The airport is operated by the Taoyuan International Airport Corporation, a company wholly owned by the Government of Taiwan. The Civil Aeronautics Administration (CAA) is responsible for the provision of air traffic control services, certification of Taiwan registered aircraft, and the regulation of general civil aviation activities.

The airport has two parallel runways, with one 3660 meters in length and another 3800 meters in length and both 60 meters wide, enabling them to cater to the next generation of aircraft. Both runways have been given a Category II Precision Approach, which allows pilots to land in only 350-metre visibility. The two runways have an ultimate capacity of over 60 aircraft movements an hour.

There are 41 frontal stands at the main passenger concourse, 15 remote stands and 25 cargo stands. In 2015, the airport was the 11th busiest airport worldwide in terms of international passenger numbers, and sixth busiest in terms of international freight traffic.

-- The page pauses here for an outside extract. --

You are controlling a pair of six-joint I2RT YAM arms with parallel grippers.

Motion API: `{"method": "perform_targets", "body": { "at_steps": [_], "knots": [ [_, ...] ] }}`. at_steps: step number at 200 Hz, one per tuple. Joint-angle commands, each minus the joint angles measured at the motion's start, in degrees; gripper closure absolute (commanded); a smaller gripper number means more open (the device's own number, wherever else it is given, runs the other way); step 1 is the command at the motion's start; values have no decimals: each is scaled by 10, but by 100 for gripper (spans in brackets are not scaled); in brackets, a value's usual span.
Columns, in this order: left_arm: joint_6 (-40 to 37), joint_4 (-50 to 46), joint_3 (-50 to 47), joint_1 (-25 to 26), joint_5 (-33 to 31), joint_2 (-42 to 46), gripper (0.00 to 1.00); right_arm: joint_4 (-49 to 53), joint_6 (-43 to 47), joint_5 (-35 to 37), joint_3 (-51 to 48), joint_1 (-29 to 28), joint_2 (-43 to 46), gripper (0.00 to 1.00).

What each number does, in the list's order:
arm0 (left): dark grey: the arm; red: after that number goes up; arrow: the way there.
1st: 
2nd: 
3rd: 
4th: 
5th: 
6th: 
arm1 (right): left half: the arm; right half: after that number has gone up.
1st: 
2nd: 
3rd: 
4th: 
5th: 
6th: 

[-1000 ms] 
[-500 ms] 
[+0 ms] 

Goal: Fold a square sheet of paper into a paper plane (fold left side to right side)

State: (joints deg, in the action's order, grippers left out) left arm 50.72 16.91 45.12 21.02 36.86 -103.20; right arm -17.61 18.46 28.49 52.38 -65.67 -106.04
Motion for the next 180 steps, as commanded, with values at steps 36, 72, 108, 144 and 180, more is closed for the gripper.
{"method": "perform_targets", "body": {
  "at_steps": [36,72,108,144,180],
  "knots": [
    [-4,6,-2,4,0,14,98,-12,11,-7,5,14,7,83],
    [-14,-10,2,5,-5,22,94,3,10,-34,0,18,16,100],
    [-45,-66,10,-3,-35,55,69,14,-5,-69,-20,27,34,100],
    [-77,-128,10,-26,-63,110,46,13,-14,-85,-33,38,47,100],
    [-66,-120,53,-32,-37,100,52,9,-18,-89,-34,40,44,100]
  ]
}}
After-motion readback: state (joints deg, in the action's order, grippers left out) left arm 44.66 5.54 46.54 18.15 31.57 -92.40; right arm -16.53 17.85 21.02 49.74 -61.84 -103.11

The operation of scheduled air services to and from Taoyuan is facilitated by air services agreements between Taiwan and other countries. Since the opening of RCTP, the Taiwan Government has implemented a policy of progressive liberalisation of air services with the intention of promoting consumer choice and competition. Many low-cost airlines have started various regional routes to compete head-on with full-service carriers on trunk routes.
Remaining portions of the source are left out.